[Data excerpts]
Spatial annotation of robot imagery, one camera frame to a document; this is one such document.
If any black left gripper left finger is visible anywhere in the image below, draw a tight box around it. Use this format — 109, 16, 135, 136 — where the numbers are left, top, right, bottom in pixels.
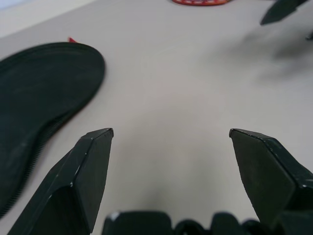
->
7, 127, 114, 235

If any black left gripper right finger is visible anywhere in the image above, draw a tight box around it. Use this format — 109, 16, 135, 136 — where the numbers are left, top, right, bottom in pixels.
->
229, 128, 313, 225

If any red object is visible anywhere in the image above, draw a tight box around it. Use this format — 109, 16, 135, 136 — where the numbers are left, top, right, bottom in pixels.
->
171, 0, 230, 6

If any black and red paddle case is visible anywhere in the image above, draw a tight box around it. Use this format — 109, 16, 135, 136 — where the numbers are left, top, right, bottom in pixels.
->
0, 36, 106, 219

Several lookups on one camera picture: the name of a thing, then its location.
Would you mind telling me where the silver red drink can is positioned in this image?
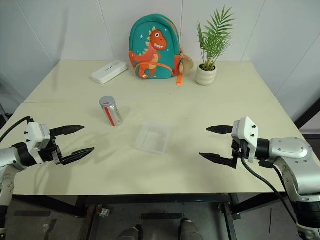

→ WORK INSTRUCTIONS
The result should be a word-for-word restatement of all the data, without images.

→ ANSWER SPACE
Spatial annotation of robot imagery, one camera frame to a document; this is one such document.
If any black left gripper left finger is visible anywhere in the image below, draw a tight box around it. Use this format — 109, 16, 135, 136 — where the numbers are left, top, right, bottom in pixels.
->
7, 127, 114, 235

If any black left gripper right finger is visible anywhere in the image above, draw a tight box around it. Use this format — 109, 16, 135, 136 — where the numbers are left, top, right, bottom in pixels.
->
229, 128, 313, 225

If any red object is visible anywhere in the image above, draw a tight box around it. Use this format — 109, 16, 135, 136 — where the numbers are left, top, right, bottom in pixels.
->
171, 0, 230, 6

If any black and red paddle case is visible anywhere in the image above, draw a tight box around it. Use this format — 109, 16, 135, 136 — where the numbers are left, top, right, bottom in pixels.
->
0, 36, 106, 219

Several lookups on one camera picture: the name of a thing, then its location.
Would you mind telling me where the silver red drink can is positioned in this image?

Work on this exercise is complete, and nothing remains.